● Data extracts:
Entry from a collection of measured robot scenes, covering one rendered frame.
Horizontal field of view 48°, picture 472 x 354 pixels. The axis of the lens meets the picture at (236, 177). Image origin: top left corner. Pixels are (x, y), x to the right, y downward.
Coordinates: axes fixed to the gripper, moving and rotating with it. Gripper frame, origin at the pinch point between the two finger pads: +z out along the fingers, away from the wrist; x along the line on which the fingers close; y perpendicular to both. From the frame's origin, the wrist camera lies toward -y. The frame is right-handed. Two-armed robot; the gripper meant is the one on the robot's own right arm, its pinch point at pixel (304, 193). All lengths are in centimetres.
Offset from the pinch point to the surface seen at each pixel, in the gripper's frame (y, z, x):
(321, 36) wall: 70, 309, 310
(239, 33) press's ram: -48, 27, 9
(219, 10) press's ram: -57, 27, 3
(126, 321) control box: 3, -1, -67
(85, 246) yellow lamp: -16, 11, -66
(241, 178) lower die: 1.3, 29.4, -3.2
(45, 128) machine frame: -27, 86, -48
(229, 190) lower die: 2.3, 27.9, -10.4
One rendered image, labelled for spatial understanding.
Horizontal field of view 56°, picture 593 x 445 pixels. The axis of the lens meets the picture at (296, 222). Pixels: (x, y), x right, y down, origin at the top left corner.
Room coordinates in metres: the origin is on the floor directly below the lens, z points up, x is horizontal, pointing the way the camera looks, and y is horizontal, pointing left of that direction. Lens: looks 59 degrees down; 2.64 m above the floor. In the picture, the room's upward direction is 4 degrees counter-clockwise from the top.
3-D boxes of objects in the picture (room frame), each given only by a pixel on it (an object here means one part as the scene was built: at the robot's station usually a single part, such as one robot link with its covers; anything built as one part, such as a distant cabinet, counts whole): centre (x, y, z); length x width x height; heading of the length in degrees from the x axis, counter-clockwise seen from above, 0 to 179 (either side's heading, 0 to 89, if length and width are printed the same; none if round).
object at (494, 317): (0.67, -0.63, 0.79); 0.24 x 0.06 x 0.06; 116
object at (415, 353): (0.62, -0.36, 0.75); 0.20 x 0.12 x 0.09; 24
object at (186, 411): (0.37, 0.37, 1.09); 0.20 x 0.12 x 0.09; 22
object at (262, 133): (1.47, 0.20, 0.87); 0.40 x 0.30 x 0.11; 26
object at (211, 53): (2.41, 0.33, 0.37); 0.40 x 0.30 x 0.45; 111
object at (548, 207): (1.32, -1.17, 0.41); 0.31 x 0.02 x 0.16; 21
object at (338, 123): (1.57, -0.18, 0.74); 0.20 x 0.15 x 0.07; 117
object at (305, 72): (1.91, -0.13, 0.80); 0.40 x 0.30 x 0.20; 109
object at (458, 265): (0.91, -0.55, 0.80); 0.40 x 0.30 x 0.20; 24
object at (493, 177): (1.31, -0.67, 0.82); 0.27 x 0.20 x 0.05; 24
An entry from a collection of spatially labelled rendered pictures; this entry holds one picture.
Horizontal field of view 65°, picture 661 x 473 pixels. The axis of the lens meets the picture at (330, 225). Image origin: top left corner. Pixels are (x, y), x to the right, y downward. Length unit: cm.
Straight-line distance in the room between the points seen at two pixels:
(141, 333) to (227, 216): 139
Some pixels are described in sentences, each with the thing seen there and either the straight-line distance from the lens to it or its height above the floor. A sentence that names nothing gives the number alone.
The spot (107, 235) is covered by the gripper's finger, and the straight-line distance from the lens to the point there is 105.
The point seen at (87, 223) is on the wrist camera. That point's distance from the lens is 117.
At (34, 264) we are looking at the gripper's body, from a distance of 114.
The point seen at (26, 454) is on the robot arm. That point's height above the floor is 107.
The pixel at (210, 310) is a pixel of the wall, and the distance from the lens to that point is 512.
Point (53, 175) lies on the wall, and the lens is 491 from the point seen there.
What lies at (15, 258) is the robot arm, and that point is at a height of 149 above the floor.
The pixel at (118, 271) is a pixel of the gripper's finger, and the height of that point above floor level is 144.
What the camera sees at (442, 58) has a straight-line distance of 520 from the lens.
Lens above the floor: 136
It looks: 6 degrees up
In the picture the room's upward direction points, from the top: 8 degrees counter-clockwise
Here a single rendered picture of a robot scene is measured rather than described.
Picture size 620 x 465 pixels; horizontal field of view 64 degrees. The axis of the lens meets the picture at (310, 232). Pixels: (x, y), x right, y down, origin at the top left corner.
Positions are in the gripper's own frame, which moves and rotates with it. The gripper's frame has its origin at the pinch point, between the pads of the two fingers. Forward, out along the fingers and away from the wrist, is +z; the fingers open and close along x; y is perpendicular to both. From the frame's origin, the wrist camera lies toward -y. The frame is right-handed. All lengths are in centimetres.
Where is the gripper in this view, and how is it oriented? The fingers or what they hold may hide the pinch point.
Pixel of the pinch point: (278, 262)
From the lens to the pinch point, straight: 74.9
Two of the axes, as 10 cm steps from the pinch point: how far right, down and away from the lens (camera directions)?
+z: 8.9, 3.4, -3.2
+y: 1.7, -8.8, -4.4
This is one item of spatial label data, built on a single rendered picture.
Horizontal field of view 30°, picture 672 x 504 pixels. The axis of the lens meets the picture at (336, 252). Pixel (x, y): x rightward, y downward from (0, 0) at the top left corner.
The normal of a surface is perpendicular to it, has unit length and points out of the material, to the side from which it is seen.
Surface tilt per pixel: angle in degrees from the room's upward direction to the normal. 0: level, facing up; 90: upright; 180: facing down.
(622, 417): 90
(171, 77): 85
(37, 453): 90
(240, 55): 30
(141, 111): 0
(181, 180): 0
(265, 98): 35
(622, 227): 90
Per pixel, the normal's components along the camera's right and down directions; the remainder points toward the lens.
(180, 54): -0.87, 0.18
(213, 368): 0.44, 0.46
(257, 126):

● What is expected: Wherever the word "toward" occurs in the data, copy that whole line.

● Response:
Coordinates: axes fixed to the gripper, moving and rotating with it. Gripper frame, origin at the pinch point between the two finger pads: +z out along the fingers, away from the wrist; x along the line on which the fingers close; y perpendicular to both. From the frame's origin, the wrist camera lies toward -y. The frame is right-handed. Two-armed robot; the gripper meant is the one on the robot's own right arm, its pinch point at pixel (304, 193). All lengths are in centimetres.
Positions are in the gripper's own frame, which moves and rotates with it. The gripper's frame has its origin at the pinch point, between the pads of the two fingers. Forward, out along the fingers and away from the wrist, is +z; the fingers open and close along x; y is perpendicular to both. From the frame's origin, the wrist camera lies toward -y. The frame is right-handed. All lengths are in centimetres.
Per pixel, the normal's components along the camera's right and down directions; the remainder points toward the lens.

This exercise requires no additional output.